Docker for development, why, and how?

# Docker for development, why? and how?

Docker is one of the most used tools in the DevOps world. It is considered the de facto containerization application. However, it might be a little vague for newcomers what Docker is exactly used for. To some junior DevOps engineers, they might not see a big difference between a Docker container and a virtual machine (perhaps a Vagrant one). And, more importantly, why not just use a configuration management application (which is another DevOps tool) to do the job? So, to let's be all on the same page and read along.

# The problem

Any invention or technology must address a certain problem or pain point. Even in non-tech circles, you'll always learn that your product must solve a problem or a pain point. So, what does Docker solve here?

Let's say you're a developer working on a NodeJS web application. Throughout coding the app, you come to install some dependencies. NodeJS uses a tool called `npm` to make dependency satisfaction easier. You just keep a file called `package.json` in the root directory of the app, where you add all the libraries and modules that your software will need, and then run `npm install.` Now all is good. But, what about NodeJS itself? it must be installed first, right? here is where the problem starts to arise. Which version of NodeJS was this app built against? Although NodeJS is very generous when it comes to the platform where is can run, but sometimes, a specific version needs a specific OS and, more importantly, kernel version. What if you are using the cutting edge edition? This means that you will need to compile it first before you can use it! Compiling NodeJS (or any software) is not as easy as just installing it. You will need compilers like `gcc`, libraries like `glibc`, `libstdc++` and many others.

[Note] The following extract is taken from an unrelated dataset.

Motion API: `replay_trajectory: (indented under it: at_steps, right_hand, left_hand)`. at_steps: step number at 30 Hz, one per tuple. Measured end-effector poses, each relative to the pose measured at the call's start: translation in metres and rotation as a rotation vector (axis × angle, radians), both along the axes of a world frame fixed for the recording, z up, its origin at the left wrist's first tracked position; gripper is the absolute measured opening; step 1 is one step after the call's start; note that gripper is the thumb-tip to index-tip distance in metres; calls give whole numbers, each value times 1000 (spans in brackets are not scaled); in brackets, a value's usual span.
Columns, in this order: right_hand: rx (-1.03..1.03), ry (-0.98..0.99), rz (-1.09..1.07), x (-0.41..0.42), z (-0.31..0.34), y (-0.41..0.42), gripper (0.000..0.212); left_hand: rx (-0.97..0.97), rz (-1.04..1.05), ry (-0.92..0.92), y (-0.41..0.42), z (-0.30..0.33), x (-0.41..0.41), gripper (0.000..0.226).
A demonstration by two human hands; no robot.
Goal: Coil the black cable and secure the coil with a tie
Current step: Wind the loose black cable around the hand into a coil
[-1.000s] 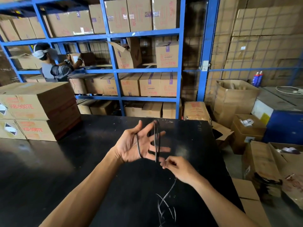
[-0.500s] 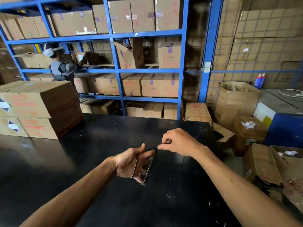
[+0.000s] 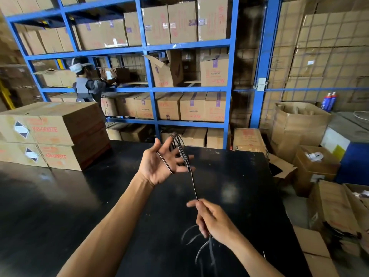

![Docker tries to solve the dependencies pain point](https://www.linuxschoolonline.com/wp-content/uploads/2018/08/docker-problem.png)

As you can see, lots of questions need to be asked by the ops team to the devs team. Each question may lead to a totally different path.

Of course, a seasoned ops engineer or system administrator does not have a problem asking the right questions and deploying the needed infrastructure. But how could they possible do this?

## Shell scripting

A well-written shell script can do the job. But it has its own shortcomings:

* Now the application needs new components. We need to ensure that they are installed on the environment.
* The devs are using a new tool called `gulp` to perform some tasks. We need this tool to be added to the deployment script.
* Running the script several times (to deploy the missing dependencies or to reset the environment) throws errors. We need to modify it so that it only deploys what's missing. This leads to a thicker script file and, thus, a more error-prone, hard-to-debug one.
* The devs want a new environment to test a cutting-edge feature. They can't just mess with the already running one, so they want the ops team to provision a new environment, possibly with some differences than the original one. This means a new script version needs to be written, taking into account the modifications demanded by the dev team.

## A virtual machine or Vagrant

A virtual machine might solve the above problems, especially if you combine it with a configuration management tool like Ansible. You'd even save the installation and setup time when you use Vagrant.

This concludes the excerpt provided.